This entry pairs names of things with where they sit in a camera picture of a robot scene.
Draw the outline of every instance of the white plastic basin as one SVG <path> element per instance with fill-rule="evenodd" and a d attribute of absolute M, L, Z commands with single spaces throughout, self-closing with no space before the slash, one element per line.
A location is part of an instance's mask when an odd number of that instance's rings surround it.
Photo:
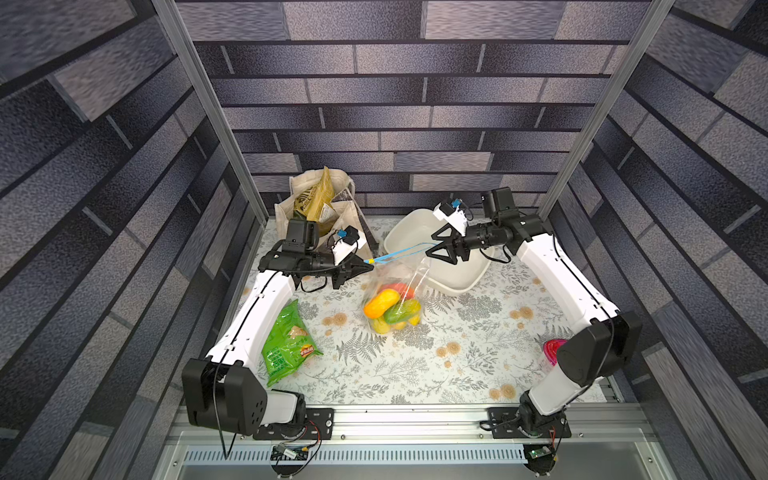
<path fill-rule="evenodd" d="M 424 208 L 414 210 L 392 228 L 384 239 L 384 250 L 394 253 L 410 248 L 421 242 L 436 242 L 432 234 L 439 230 L 445 222 L 435 218 L 431 210 Z M 485 253 L 493 257 L 495 248 L 488 248 Z M 469 254 L 469 261 L 458 260 L 456 265 L 441 260 L 432 260 L 427 284 L 449 296 L 459 296 L 468 292 L 485 274 L 491 261 L 482 256 L 477 250 Z"/>

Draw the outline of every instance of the wall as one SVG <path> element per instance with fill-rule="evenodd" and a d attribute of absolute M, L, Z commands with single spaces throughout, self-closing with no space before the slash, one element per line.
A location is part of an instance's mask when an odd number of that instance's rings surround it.
<path fill-rule="evenodd" d="M 342 168 L 367 214 L 539 205 L 648 2 L 182 2 L 271 209 Z"/>
<path fill-rule="evenodd" d="M 767 5 L 679 0 L 551 215 L 681 479 L 768 478 Z"/>
<path fill-rule="evenodd" d="M 0 477 L 150 478 L 260 230 L 164 35 L 0 5 Z"/>

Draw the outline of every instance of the black cable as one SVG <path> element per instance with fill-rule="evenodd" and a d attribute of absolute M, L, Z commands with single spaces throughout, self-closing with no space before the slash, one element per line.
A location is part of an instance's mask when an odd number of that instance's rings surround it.
<path fill-rule="evenodd" d="M 472 209 L 469 207 L 469 205 L 464 203 L 464 200 L 459 199 L 458 201 L 461 202 L 461 204 L 466 207 L 467 211 L 472 214 L 472 218 L 468 218 L 467 221 L 473 221 L 475 219 L 475 214 L 472 212 Z"/>
<path fill-rule="evenodd" d="M 509 425 L 512 423 L 519 423 L 520 417 L 516 416 L 512 420 L 506 420 L 504 422 L 497 422 L 495 420 L 481 420 L 480 421 L 480 429 L 485 430 L 486 432 L 492 432 L 493 430 L 497 429 L 498 427 L 502 425 Z"/>
<path fill-rule="evenodd" d="M 603 359 L 600 361 L 600 366 L 598 367 L 598 375 L 600 375 L 600 371 L 603 368 L 603 365 L 605 364 L 605 359 L 608 358 L 608 353 L 611 352 L 611 347 L 614 345 L 614 334 L 616 333 L 616 329 L 614 328 L 614 321 L 612 320 L 611 316 L 608 315 L 608 312 L 605 311 L 605 308 L 598 302 L 598 299 L 595 298 L 595 296 L 592 294 L 592 292 L 587 288 L 586 285 L 584 285 L 584 282 L 581 281 L 581 279 L 576 276 L 576 273 L 571 270 L 571 268 L 568 266 L 566 262 L 563 261 L 563 257 L 560 256 L 560 252 L 558 252 L 558 243 L 555 239 L 554 232 L 552 232 L 552 248 L 554 248 L 554 253 L 558 256 L 558 259 L 563 263 L 565 268 L 568 269 L 569 272 L 571 272 L 571 275 L 574 276 L 574 278 L 581 284 L 582 287 L 584 287 L 584 290 L 587 290 L 587 293 L 589 293 L 589 296 L 592 297 L 592 300 L 594 300 L 595 305 L 600 306 L 600 310 L 603 310 L 603 313 L 605 313 L 606 319 L 608 320 L 608 325 L 611 326 L 611 339 L 608 341 L 608 348 L 605 349 L 605 354 L 603 354 Z M 589 385 L 587 385 L 581 392 L 579 392 L 578 395 L 576 395 L 571 402 L 573 402 L 579 395 L 586 392 L 594 385 L 594 380 L 592 380 Z"/>
<path fill-rule="evenodd" d="M 328 277 L 325 277 L 325 278 L 326 278 L 326 281 L 325 281 L 325 282 L 323 282 L 323 285 L 320 285 L 320 286 L 318 286 L 317 288 L 311 289 L 311 290 L 309 290 L 309 291 L 307 291 L 307 290 L 304 290 L 304 279 L 301 279 L 301 280 L 299 280 L 299 285 L 301 286 L 301 291 L 302 291 L 302 292 L 304 292 L 304 293 L 314 293 L 314 292 L 316 292 L 317 290 L 322 290 L 322 289 L 324 289 L 324 288 L 326 287 L 326 285 L 328 285 Z"/>
<path fill-rule="evenodd" d="M 221 450 L 224 453 L 224 460 L 227 460 L 230 457 L 230 453 L 232 453 L 232 445 L 235 444 L 235 437 L 237 437 L 237 432 L 235 432 L 234 435 L 232 435 L 232 442 L 230 443 L 230 450 L 228 452 L 227 446 L 224 444 L 224 433 L 221 430 L 221 422 L 219 421 L 219 408 L 216 405 L 216 384 L 219 382 L 219 367 L 228 353 L 229 350 L 224 351 L 224 354 L 221 356 L 221 361 L 216 364 L 216 371 L 214 372 L 214 412 L 216 413 L 216 426 L 219 427 L 219 438 L 221 439 Z"/>
<path fill-rule="evenodd" d="M 565 423 L 563 423 L 563 432 L 565 432 L 565 426 L 568 424 L 568 420 L 566 420 L 565 417 L 563 418 L 563 420 L 565 421 Z M 555 460 L 555 457 L 557 457 L 558 455 L 558 450 L 560 449 L 560 442 L 562 441 L 563 441 L 563 435 L 560 435 L 560 438 L 558 439 L 558 446 L 554 447 L 554 452 L 552 452 L 552 463 L 549 465 L 550 470 L 554 468 L 554 460 Z"/>
<path fill-rule="evenodd" d="M 307 447 L 306 447 L 306 450 L 307 450 L 307 458 L 306 458 L 306 462 L 304 463 L 304 465 L 301 465 L 301 467 L 300 467 L 298 470 L 296 470 L 295 472 L 293 472 L 293 473 L 290 473 L 290 474 L 288 474 L 288 475 L 284 475 L 284 474 L 282 474 L 282 473 L 278 472 L 278 471 L 277 471 L 277 469 L 275 468 L 275 467 L 277 467 L 277 466 L 280 464 L 280 459 L 278 458 L 277 460 L 275 460 L 275 464 L 274 464 L 274 465 L 272 465 L 272 464 L 270 463 L 270 466 L 272 467 L 272 470 L 274 470 L 274 472 L 275 472 L 275 473 L 277 473 L 277 478 L 287 478 L 287 477 L 293 477 L 294 475 L 297 475 L 299 472 L 301 472 L 302 470 L 304 470 L 304 469 L 306 468 L 306 466 L 307 466 L 307 465 L 309 465 L 309 464 L 310 464 L 310 462 L 311 462 L 311 461 L 312 461 L 312 460 L 315 458 L 315 456 L 317 455 L 317 452 L 319 452 L 319 451 L 320 451 L 320 448 L 323 446 L 323 438 L 320 436 L 320 429 L 319 429 L 319 428 L 317 428 L 317 425 L 316 425 L 316 424 L 315 424 L 315 422 L 313 422 L 312 420 L 308 420 L 308 419 L 307 419 L 307 422 L 308 422 L 308 424 L 310 424 L 310 423 L 311 423 L 312 425 L 314 425 L 314 427 L 315 427 L 315 431 L 317 432 L 317 440 L 315 440 L 315 442 L 314 442 L 312 445 L 309 445 L 309 446 L 307 446 Z M 285 444 L 287 444 L 287 443 L 291 443 L 291 442 L 282 442 L 282 445 L 285 445 Z M 312 453 L 312 455 L 310 455 L 310 454 L 309 454 L 309 450 L 313 449 L 313 448 L 314 448 L 316 445 L 318 445 L 318 446 L 317 446 L 317 450 L 315 450 L 315 451 Z"/>
<path fill-rule="evenodd" d="M 488 255 L 485 254 L 483 249 L 480 249 L 480 253 L 482 253 L 482 256 L 484 256 L 485 258 L 487 258 L 488 260 L 490 260 L 492 262 L 499 262 L 499 263 L 506 264 L 506 263 L 509 263 L 509 262 L 512 261 L 512 257 L 510 257 L 509 253 L 507 253 L 507 245 L 506 244 L 502 246 L 502 253 L 504 254 L 505 257 L 507 257 L 507 261 L 506 262 L 504 260 L 500 260 L 498 258 L 489 257 Z"/>

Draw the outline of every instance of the green chip bag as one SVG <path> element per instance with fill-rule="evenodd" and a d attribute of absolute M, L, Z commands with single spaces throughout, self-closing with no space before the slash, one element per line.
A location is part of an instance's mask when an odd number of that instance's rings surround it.
<path fill-rule="evenodd" d="M 270 376 L 266 386 L 298 370 L 304 360 L 314 354 L 322 355 L 317 349 L 304 322 L 299 316 L 299 300 L 286 305 L 275 320 L 270 335 L 266 338 L 261 355 Z"/>

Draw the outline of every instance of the aluminum frame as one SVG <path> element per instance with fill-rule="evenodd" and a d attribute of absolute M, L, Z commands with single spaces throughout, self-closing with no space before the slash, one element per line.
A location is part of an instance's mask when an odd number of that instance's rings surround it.
<path fill-rule="evenodd" d="M 478 422 L 488 418 L 486 409 L 500 404 L 467 405 L 331 405 L 334 415 L 333 437 L 324 445 L 504 445 L 548 443 L 546 439 L 495 440 L 481 430 Z M 647 469 L 653 469 L 653 480 L 668 480 L 671 470 L 664 468 L 666 459 L 658 438 L 638 403 L 575 403 L 568 407 L 571 442 L 630 442 L 638 445 L 643 458 L 651 458 Z M 269 445 L 238 435 L 235 446 Z M 192 445 L 220 447 L 217 430 L 190 425 L 187 409 L 180 406 L 166 437 L 154 478 L 176 480 L 187 449 Z"/>
<path fill-rule="evenodd" d="M 176 50 L 181 65 L 187 72 L 187 76 L 189 76 L 197 97 L 200 99 L 200 103 L 203 105 L 203 109 L 210 120 L 210 124 L 214 127 L 216 135 L 221 141 L 221 147 L 227 155 L 230 165 L 232 165 L 237 175 L 237 179 L 243 186 L 248 203 L 256 213 L 259 223 L 266 226 L 268 215 L 264 201 L 261 199 L 256 185 L 253 184 L 253 178 L 250 176 L 243 153 L 237 146 L 232 128 L 230 128 L 227 119 L 224 117 L 224 111 L 221 109 L 221 104 L 214 92 L 214 87 L 210 83 L 205 68 L 203 68 L 200 56 L 197 55 L 197 50 L 195 50 L 192 38 L 187 31 L 187 27 L 184 25 L 184 21 L 181 19 L 178 8 L 176 8 L 176 3 L 174 0 L 152 0 L 152 5 L 154 5 L 154 9 L 157 11 L 157 17 L 160 19 L 160 23 L 163 25 L 170 43 L 173 45 L 174 50 Z"/>
<path fill-rule="evenodd" d="M 568 152 L 568 156 L 565 158 L 563 168 L 560 169 L 557 177 L 554 178 L 552 185 L 545 194 L 544 200 L 536 212 L 542 220 L 547 220 L 547 217 L 549 217 L 554 203 L 558 201 L 560 194 L 568 184 L 568 180 L 571 179 L 576 165 L 587 153 L 594 136 L 619 98 L 619 94 L 624 90 L 624 86 L 629 81 L 629 77 L 637 67 L 637 64 L 643 58 L 643 54 L 659 30 L 661 22 L 667 17 L 672 4 L 674 4 L 674 0 L 653 0 L 651 2 L 640 26 L 637 28 L 634 37 L 632 37 L 632 41 L 629 43 L 627 53 L 624 54 L 624 58 L 621 60 L 618 68 L 608 80 L 608 85 L 605 86 L 600 100 L 589 114 L 584 128 L 576 136 L 573 147 L 571 147 L 571 151 Z"/>

What is required ▸ Reproduce exactly the lines above from the line with "Draw the outline of every instance of the green" to the line with "Draw the outline of every instance of the aluminum", including both, and add nothing.

Solution below ▸
Draw the outline of every instance of the green chip bag as one SVG <path> element per instance with fill-rule="evenodd" and a d attribute of absolute M, L, Z commands with single spaces throughout, self-closing with no space before the slash, one element per line.
A location is part of an instance's mask when an odd number of that instance's rings surround it.
<path fill-rule="evenodd" d="M 270 376 L 266 386 L 298 370 L 304 360 L 314 354 L 322 355 L 317 349 L 304 322 L 299 316 L 299 300 L 286 305 L 275 320 L 270 335 L 266 338 L 261 355 Z"/>

Draw the outline of every instance of the aluminum frame as one SVG <path> element per instance with fill-rule="evenodd" and a d attribute of absolute M, L, Z commands with single spaces throughout, self-closing with no space before the slash, one element per line.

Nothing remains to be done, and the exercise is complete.